===== Material provided

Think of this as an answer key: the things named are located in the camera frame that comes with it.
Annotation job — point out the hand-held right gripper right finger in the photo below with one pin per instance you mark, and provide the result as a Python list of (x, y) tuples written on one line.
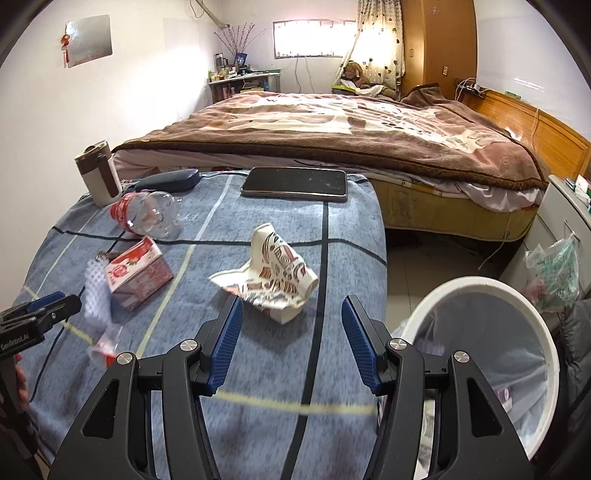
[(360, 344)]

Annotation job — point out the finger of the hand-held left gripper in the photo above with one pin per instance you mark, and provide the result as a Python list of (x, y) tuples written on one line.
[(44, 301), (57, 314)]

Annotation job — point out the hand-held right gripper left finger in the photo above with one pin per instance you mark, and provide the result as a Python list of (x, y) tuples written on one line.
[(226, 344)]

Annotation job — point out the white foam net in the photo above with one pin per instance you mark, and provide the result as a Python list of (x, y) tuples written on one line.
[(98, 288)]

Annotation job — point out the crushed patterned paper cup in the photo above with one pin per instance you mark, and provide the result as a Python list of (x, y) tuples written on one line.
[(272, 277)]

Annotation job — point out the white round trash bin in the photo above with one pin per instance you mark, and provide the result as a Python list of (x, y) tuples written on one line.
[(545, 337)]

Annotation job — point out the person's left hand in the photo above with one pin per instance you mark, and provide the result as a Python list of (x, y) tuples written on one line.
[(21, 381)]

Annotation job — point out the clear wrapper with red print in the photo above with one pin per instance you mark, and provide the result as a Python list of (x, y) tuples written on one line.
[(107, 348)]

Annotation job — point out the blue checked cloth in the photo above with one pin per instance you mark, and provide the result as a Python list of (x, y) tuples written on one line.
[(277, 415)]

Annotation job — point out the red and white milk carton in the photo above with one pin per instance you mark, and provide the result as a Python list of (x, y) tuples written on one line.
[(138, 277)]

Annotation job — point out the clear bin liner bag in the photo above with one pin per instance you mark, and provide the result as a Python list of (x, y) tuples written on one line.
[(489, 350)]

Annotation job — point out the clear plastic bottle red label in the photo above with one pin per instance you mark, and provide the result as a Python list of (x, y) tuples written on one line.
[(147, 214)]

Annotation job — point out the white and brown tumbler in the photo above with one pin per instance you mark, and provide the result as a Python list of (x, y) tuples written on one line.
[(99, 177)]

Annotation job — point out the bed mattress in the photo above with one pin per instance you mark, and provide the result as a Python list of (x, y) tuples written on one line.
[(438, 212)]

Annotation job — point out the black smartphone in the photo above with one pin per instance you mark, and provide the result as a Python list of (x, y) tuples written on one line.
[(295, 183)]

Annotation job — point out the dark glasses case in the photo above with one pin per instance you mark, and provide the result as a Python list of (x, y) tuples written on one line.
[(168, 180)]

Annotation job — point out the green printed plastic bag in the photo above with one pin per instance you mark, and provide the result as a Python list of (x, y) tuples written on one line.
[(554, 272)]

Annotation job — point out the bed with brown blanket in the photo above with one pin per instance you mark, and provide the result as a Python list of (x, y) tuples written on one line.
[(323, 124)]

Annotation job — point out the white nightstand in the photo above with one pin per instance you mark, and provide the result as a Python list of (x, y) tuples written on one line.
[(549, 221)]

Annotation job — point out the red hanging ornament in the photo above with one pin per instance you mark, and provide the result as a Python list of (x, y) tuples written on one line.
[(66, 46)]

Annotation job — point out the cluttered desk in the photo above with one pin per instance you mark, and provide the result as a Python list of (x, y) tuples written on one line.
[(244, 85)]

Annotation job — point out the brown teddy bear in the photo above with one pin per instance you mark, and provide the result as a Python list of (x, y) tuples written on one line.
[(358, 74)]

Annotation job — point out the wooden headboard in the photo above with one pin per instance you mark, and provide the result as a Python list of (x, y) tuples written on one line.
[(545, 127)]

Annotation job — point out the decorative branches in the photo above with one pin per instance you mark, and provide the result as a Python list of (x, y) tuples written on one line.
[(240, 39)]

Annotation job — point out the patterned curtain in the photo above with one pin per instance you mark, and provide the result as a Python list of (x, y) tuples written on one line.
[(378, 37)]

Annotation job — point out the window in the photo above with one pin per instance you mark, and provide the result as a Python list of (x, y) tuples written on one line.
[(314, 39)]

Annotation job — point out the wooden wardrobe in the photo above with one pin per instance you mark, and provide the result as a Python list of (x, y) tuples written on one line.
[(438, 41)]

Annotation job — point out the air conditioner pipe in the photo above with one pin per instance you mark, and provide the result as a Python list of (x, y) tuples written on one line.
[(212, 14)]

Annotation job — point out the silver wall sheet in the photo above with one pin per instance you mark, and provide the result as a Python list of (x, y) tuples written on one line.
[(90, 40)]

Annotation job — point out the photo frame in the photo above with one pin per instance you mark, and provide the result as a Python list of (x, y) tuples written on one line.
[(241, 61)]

==========
===== Material provided

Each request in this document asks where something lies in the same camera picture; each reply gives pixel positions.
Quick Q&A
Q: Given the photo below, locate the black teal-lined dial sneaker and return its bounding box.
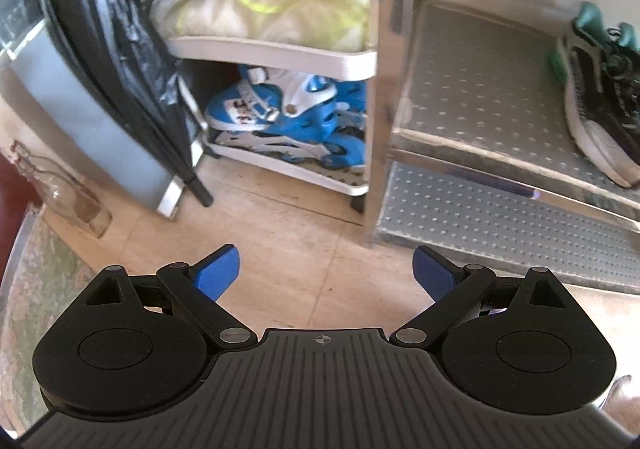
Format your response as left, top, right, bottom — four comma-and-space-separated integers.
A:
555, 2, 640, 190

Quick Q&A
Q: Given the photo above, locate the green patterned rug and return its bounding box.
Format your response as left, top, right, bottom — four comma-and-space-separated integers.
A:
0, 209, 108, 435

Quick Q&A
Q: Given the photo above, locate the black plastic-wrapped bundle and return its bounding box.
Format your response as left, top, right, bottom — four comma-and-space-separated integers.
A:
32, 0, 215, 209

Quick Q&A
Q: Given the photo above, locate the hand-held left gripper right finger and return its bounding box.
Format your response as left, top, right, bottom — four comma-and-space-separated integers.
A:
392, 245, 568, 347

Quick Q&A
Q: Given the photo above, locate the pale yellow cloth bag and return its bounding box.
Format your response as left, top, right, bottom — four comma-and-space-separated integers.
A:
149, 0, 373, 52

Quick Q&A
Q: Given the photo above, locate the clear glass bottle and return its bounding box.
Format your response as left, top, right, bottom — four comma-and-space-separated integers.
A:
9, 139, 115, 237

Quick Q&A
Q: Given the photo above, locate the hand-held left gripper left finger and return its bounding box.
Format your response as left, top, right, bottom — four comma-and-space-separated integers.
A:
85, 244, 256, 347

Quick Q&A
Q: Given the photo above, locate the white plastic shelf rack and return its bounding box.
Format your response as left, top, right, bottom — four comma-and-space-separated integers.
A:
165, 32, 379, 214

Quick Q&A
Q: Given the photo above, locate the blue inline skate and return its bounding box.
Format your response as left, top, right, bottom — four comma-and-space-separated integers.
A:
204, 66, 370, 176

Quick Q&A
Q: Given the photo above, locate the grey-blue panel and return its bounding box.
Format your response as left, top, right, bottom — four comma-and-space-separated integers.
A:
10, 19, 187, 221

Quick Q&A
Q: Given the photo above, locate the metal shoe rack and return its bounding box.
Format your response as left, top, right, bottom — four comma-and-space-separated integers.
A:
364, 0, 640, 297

==========
===== Material provided

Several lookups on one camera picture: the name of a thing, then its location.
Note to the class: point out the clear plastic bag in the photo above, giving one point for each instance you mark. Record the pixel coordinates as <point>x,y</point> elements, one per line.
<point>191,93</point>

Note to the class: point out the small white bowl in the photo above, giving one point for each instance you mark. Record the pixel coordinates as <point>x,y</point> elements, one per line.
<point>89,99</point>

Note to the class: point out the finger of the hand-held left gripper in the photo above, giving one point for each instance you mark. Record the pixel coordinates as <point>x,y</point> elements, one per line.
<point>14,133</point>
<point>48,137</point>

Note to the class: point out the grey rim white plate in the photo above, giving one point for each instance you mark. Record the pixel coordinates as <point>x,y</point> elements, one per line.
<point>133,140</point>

==========

Wherever the string "Record" appears in the entries above, return the line it appears on.

(Result of the exercise):
Note to the class: point out the clear plastic bag in the photo above, giving one point for each instance you mark. Record the pixel coordinates as <point>x,y</point> elements, one per line.
Note to the class: point out the small white bowl in the photo above, giving one point for each instance you mark. Record the pixel coordinates as <point>x,y</point> elements, one per line.
Note to the class: point out the finger of the hand-held left gripper in the photo above, giving one point for each instance you mark. Record the pixel coordinates as <point>x,y</point> elements, one per line.
Note to the class: point out the grey rim white plate in the photo above, giving one point for each instance you mark. Record the pixel coordinates as <point>x,y</point> elements, one per line.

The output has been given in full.